Against their better judgment, Dad and my aunt gave in.
The Final Arrangement
They moved my grandparents into a nice apartment in my aunt’s neighborhood and hired a full-time caregiver. The hope was that having an outsider around would keep Grandma’s behavior in check.
It worked, sort of. Grandma was more polite around the caregiver. But her condition was getting worse. Her memory was failing faster, and she’d forget what she was angry about mid-sentence. When that happened, she’d get so frustrated she’d hit herself in the head.
Grandpa felt sorry for her and became even more accommodating.
April 21st
The caregiver had the day off. Grandma decided the living room curtains needed to be fixed immediately. She was convinced something was stuck in the curtain rod, and she couldn’t rest until Grandpa checked it.
There was no ladder in the apartment. Grandpa pushed the dining table over to the window, put a chair on top of it, then balanced a small stool on top of that.
At 83 years old, with high blood pressure and chronic exhaustion, he climbed up nearly six feet to check a curtain rod that probably didn’t need fixing.
He blacked out and fell straight down onto the hardwood floor.
Grandma waited four hours before calling my aunt.
The Hospital
Grandpa had a brain hemorrhage and multiple fractures. At his age, the surgery was incredibly risky. Even if he survived, the doctors weren’t sure he’d ever wake up.
He was in a coma for a week. My aunt, my parents, and I took turns sitting with him around the clock.
When he finally opened his eyes, he looked around the room like he was searching for someone.
“Are you looking for Grandma?” I asked.
He nodded.
The Last Words
We brought Grandma to the hospital that morning. For the first time in months, she seemed like her old self. She spoke to him gently, lovingly.
“You’re awake? When you get better, we’ll go home together.”
Grandpa stared at her with such love and worry in his eyes. Then he looked at the rest of us.
“Promise me you’ll take good care of your grandma. I know her illness is hard on all of you, but it’s hard on her too. Please be patient with her…”

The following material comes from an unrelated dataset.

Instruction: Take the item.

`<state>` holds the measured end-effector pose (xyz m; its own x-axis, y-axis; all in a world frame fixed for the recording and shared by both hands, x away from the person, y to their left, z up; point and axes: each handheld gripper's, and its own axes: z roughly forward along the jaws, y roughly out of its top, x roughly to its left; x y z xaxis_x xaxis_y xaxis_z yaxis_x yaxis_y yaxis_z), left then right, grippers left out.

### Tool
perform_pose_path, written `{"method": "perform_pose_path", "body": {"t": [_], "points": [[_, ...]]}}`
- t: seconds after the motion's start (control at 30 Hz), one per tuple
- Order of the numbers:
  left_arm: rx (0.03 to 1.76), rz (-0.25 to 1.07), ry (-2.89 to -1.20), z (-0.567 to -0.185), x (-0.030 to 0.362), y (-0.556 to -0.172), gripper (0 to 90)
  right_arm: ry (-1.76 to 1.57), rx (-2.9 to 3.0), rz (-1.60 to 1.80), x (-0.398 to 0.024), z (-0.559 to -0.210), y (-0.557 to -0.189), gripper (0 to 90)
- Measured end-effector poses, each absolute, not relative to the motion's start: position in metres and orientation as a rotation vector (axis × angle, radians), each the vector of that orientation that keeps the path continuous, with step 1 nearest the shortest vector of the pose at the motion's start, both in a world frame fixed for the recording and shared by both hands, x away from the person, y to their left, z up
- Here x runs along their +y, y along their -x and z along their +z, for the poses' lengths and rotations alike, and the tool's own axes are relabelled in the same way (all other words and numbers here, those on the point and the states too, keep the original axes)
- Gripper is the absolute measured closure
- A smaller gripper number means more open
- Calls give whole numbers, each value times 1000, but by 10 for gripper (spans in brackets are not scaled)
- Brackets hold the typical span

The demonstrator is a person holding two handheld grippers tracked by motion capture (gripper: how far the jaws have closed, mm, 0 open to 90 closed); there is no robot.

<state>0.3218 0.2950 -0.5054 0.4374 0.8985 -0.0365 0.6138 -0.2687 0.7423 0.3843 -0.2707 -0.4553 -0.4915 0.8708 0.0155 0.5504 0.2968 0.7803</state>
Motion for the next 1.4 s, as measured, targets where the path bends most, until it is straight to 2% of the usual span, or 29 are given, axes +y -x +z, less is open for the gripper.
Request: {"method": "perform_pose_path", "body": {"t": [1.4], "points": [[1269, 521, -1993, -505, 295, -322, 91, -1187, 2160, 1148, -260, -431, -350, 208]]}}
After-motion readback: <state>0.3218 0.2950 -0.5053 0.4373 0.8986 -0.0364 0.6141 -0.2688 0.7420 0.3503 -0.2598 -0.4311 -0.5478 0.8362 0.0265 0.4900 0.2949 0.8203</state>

Those were his last words. He closed his eyes, and I swear I saw a tear slide down his cheek.
The Reality of Elder Care
According to the World Health Organization, 12-25% of people over 65 suffer from depression. But unlike the young people whose mental health struggles make headlines, elderly depression often goes unnoticed and untreated.
My grandparents were both highly educated people – college graduates who had successful careers and raised wonderful children. But Grandma’s disease didn’t care about any of that. It erased the woman she used to be and trapped both of them in a nightmare.
We’re still taking care of Grandma. Some days are better than others. But I think about Grandpa every day – how he sacrificed his final years trying to love and protect someone who could no longer love him back the way she used to.
If you have elderly relatives showing signs of depression, confusion, or dramatic personality changes, please don’t wait. Get professional help. Don’t let pride or stigma stop you from asking for support.
And don’t let anyone – no matter how much you love them – become someone else’s daily torment. Everyone deserves dignity in their final years.
This story was adapted from a Chinese account to raise awareness about elderly mental health issues. Names and some details have been changed to protect privacy.